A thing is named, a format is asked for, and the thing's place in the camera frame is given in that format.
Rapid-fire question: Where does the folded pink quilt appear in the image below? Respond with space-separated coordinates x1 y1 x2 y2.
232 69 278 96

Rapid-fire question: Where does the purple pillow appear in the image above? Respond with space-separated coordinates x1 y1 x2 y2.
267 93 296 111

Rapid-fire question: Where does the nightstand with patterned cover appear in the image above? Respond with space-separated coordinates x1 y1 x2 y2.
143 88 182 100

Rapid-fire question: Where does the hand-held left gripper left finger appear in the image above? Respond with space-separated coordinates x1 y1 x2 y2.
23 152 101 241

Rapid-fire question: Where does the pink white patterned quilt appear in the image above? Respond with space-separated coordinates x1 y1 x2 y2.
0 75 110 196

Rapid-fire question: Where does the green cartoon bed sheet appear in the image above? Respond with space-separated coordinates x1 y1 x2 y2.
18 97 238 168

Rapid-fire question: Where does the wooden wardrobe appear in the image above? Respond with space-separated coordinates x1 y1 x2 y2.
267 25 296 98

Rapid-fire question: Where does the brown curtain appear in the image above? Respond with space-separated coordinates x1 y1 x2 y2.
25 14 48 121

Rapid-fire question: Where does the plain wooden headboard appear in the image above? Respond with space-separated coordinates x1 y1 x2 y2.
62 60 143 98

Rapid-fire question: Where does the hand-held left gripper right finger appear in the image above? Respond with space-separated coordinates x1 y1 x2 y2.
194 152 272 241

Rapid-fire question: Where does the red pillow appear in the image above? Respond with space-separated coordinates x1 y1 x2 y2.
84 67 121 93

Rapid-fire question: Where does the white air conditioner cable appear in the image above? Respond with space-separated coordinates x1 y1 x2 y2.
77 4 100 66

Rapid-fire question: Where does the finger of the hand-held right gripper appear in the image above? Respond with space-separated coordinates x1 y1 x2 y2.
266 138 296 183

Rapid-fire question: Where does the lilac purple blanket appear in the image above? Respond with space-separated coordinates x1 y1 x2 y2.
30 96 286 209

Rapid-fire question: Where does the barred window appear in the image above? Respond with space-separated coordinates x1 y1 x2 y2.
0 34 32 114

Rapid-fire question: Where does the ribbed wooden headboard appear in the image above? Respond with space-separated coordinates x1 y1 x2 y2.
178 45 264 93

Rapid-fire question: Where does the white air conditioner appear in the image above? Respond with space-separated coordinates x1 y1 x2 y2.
────────────────
• [Instructions for the task]: Reproduce the entries exactly. Every word has to stay the same.

• [Task answer]:
A thing is named, a format is asked for, and the thing's place in the camera frame is given in that format.
Rapid-fire question: Where does the folded pink quilt appear in the image below? Respond with space-separated coordinates x1 y1 x2 y2.
232 69 278 96

Rapid-fire question: Where does the purple pillow appear in the image above? Respond with space-separated coordinates x1 y1 x2 y2.
267 93 296 111

Rapid-fire question: Where does the nightstand with patterned cover appear in the image above? Respond with space-separated coordinates x1 y1 x2 y2.
143 88 182 100

Rapid-fire question: Where does the hand-held left gripper left finger appear in the image above? Respond with space-separated coordinates x1 y1 x2 y2.
23 152 101 241

Rapid-fire question: Where does the pink white patterned quilt appear in the image above? Respond with space-separated coordinates x1 y1 x2 y2.
0 75 110 196

Rapid-fire question: Where does the green cartoon bed sheet appear in the image above? Respond with space-separated coordinates x1 y1 x2 y2.
18 97 238 168

Rapid-fire question: Where does the wooden wardrobe appear in the image above? Respond with space-separated coordinates x1 y1 x2 y2.
267 25 296 98

Rapid-fire question: Where does the brown curtain appear in the image above? Respond with space-separated coordinates x1 y1 x2 y2.
25 14 48 121

Rapid-fire question: Where does the plain wooden headboard appear in the image above? Respond with space-separated coordinates x1 y1 x2 y2.
62 60 143 98

Rapid-fire question: Where does the hand-held left gripper right finger appear in the image above? Respond with space-separated coordinates x1 y1 x2 y2.
194 152 272 241

Rapid-fire question: Where does the red pillow appear in the image above? Respond with space-separated coordinates x1 y1 x2 y2.
84 67 121 93

Rapid-fire question: Where does the white air conditioner cable appear in the image above? Respond with space-separated coordinates x1 y1 x2 y2.
77 4 100 66

Rapid-fire question: Where does the finger of the hand-held right gripper appear in the image above? Respond with space-separated coordinates x1 y1 x2 y2.
266 138 296 183

Rapid-fire question: Where does the lilac purple blanket appear in the image above? Respond with space-separated coordinates x1 y1 x2 y2.
30 96 286 209

Rapid-fire question: Where does the barred window appear in the image above? Respond with space-separated coordinates x1 y1 x2 y2.
0 34 32 114

Rapid-fire question: Where does the ribbed wooden headboard appear in the image above? Respond with space-separated coordinates x1 y1 x2 y2.
178 45 264 93

Rapid-fire question: Where does the white air conditioner appear in the image above? Respond with space-separated coordinates x1 y1 x2 y2.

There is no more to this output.